* **TASK ITEM**: List all lines of the data that include the string "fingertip".

══════════════════════════════

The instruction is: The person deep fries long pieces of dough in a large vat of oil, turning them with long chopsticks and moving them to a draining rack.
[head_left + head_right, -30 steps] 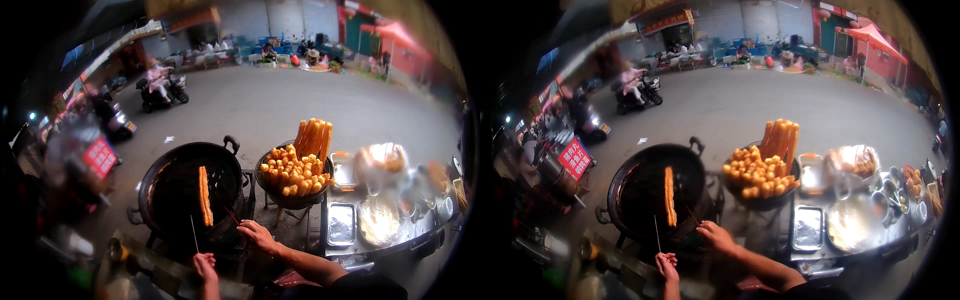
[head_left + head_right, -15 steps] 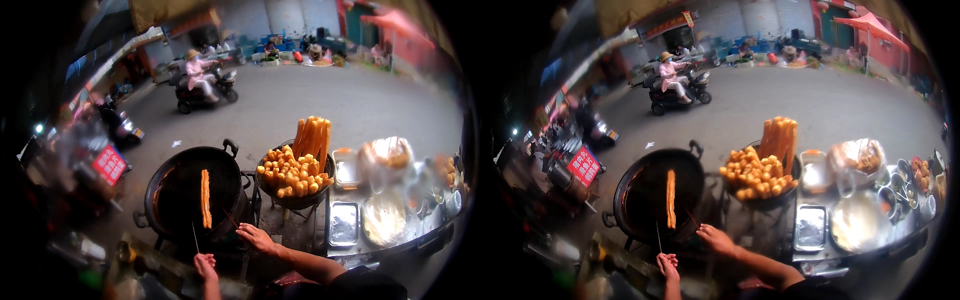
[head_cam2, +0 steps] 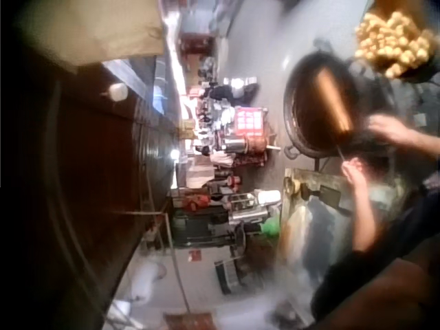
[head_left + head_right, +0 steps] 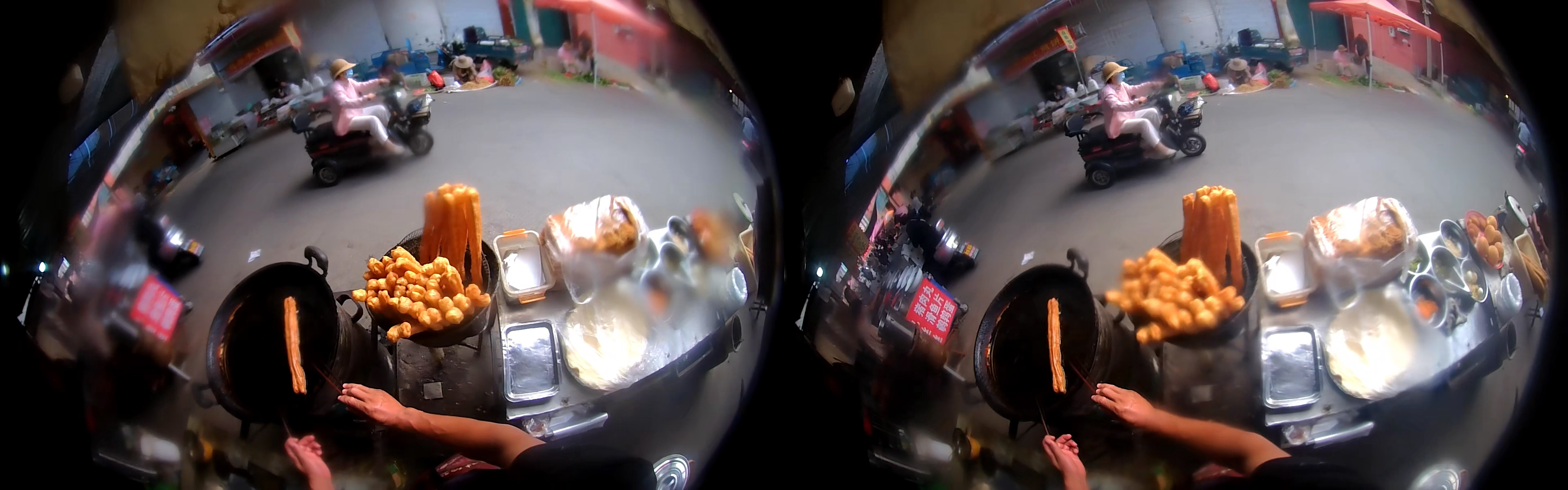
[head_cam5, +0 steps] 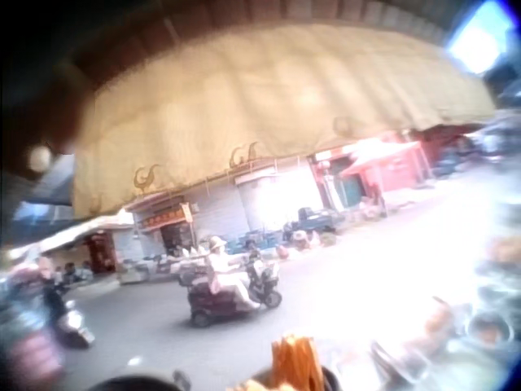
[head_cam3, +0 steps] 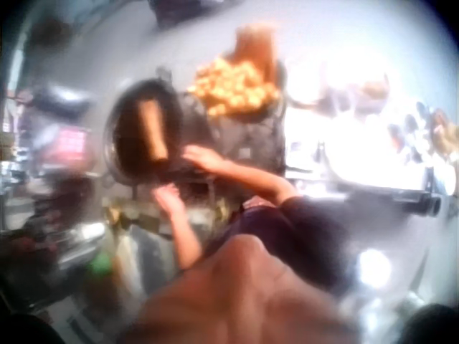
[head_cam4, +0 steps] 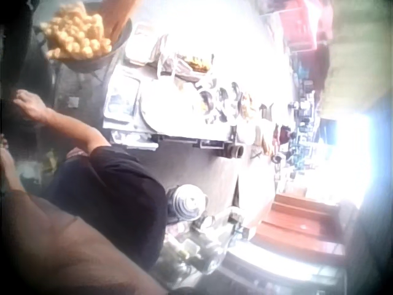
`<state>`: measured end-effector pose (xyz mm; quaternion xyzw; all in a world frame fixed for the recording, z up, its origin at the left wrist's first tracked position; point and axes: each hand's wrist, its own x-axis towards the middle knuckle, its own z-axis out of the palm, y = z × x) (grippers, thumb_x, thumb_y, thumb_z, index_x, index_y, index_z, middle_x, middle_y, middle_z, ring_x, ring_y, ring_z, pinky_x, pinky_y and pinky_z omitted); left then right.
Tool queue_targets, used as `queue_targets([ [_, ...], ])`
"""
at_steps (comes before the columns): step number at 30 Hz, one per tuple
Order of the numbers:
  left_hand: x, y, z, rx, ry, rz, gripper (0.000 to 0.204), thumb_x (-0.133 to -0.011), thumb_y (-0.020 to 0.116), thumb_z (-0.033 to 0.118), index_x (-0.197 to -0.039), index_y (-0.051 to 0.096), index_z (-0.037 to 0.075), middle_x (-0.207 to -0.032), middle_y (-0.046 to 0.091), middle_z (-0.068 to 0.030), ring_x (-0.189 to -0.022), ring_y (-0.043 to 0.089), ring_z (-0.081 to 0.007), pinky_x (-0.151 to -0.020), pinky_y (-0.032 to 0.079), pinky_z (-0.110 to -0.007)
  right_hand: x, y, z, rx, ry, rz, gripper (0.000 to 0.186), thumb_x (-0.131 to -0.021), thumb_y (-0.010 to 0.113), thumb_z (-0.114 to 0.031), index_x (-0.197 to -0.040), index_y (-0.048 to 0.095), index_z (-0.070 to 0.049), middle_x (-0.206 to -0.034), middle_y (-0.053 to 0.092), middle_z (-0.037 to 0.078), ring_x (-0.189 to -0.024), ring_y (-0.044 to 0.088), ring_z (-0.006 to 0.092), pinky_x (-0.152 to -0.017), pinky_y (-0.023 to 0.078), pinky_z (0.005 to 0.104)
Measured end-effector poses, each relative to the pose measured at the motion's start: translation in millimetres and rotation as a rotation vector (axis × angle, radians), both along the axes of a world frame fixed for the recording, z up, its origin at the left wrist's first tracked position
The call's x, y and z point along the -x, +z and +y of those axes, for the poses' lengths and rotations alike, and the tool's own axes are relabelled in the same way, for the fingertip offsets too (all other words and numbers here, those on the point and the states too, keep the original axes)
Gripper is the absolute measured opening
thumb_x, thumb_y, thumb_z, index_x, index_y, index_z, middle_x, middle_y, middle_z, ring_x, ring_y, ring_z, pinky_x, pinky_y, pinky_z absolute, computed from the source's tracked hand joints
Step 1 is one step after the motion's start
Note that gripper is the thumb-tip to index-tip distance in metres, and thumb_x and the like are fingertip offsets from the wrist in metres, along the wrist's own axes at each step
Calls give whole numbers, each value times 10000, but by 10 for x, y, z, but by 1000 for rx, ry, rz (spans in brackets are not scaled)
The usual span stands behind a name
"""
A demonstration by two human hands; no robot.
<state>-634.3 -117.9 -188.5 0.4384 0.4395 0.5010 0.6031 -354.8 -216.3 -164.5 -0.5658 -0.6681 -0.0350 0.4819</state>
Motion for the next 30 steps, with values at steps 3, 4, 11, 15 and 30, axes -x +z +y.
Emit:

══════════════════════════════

* **ANSWER TO THE EXERCISE**:
The call's x, y and z point along the -x, +z and +y of those axes, for the poses' lengths and rotations alike, and the tool's own axes are relabelled in the same way, for the fingertip offsets too (all other words and numbers here, those on the point and the states too, keep the original axes)
Note that gripper is the thumb-tip to index-tip distance in metres, and thumb_x and the like are fingertip offsets from the wrist in metres, along the wrist's own axes at each step

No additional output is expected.